North Korea is going to have more problems with foreign currency, and their perpetual shortage of it. The U.S. is imposing more sanctions on North Korea, the same kind that annoyed the North Koreans so much five years ago (and were lifted when North Korea agreed to talk about their nuclear weapons program, but nothing came of those talks). This time around, the U.S. will try to shut down North Korean access to the international banking system. China can help North Korea get around these sanctions, but not completely. North Korea is not happy with these new sanctions, because they really hurt, especially when it comes to importing luxury goods for the tiny ruling class in North Korea.

The North Korean security forces continue their crackdown on all sources of dissent. This includes illegal churches. Dozens of clergy and lay leaders belonging to Christian sects have been sent to prison camps, where many of them were executed. The North Korea secret police have worked out an agreement with their Chinese counterparts to crack down on cross-border crime. This includes corruption among border guards from both countries, and smuggling in general. Corrupt practices are well entrenched on both sides of the border, and will probably be impossible to eliminate. But the corruption can be suppressed for a while, and that's apparently what's going on here.
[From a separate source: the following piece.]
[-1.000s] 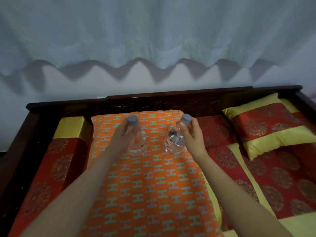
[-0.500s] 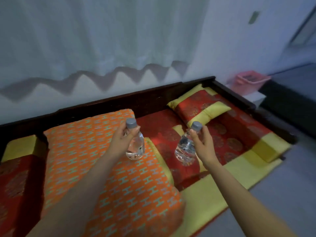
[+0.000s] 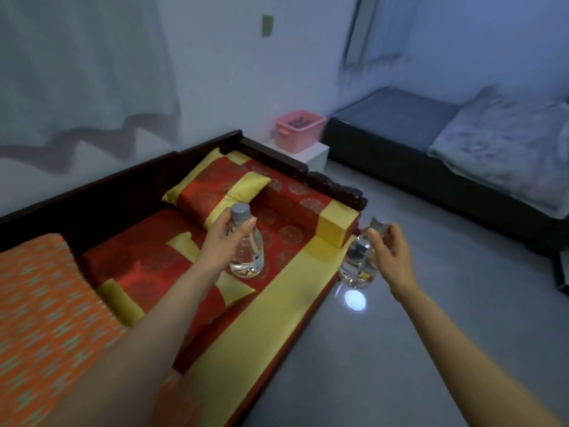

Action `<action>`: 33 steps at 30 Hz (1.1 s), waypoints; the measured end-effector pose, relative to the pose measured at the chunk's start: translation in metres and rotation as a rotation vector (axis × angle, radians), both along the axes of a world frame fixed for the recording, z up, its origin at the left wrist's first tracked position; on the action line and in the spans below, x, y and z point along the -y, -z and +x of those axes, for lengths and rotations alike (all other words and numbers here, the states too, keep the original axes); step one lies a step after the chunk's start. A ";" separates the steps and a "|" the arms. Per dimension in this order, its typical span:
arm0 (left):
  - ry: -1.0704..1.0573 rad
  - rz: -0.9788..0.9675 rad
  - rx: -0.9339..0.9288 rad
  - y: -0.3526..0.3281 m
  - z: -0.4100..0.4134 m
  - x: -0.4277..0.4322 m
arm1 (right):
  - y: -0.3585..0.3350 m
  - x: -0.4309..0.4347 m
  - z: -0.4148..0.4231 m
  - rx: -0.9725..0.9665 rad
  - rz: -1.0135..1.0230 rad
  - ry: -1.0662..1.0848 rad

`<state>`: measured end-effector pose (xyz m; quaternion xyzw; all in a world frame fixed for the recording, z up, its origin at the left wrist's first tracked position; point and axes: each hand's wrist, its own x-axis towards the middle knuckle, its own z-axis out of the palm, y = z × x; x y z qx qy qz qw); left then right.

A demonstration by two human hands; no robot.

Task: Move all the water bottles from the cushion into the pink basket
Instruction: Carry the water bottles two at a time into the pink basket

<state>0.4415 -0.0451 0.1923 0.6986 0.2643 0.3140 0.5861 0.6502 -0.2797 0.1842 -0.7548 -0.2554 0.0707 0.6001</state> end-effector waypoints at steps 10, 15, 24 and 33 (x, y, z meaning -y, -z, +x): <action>0.121 -0.024 0.021 -0.001 0.248 0.073 | -0.016 0.110 0.220 -0.028 0.037 0.087; 0.206 0.018 -0.006 -0.004 0.355 0.087 | -0.025 0.133 0.302 -0.065 0.127 0.134; 0.314 0.001 -0.040 0.014 0.550 0.070 | -0.011 0.126 0.463 -0.098 0.108 0.108; 0.317 -0.008 -0.026 0.002 0.749 0.036 | -0.032 0.095 0.649 -0.046 0.051 0.122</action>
North Korea has moved several of its elderly SA-5 missile launchers to bases near the DMZ. Back in the 1980s, North Korea bought twenty launchers, several radars and 350 SA-5 missiles from Russia. They have apparently kept some of this stuff operational, as American and South Korean electronic monitoring equipment occasionally picks up the signals put out by the SA-5 system search radar.

August 9, 2010: North Korean coastal artillery fired about a hundred shells into the Yellow Sea, just north of the South Korean border on the west coast. Some fish died, but there were otherwise no injuries. This was seen as a protest against recent naval exercises by South Korean and American forces. These exercises, and protests, have been going on for over half a century.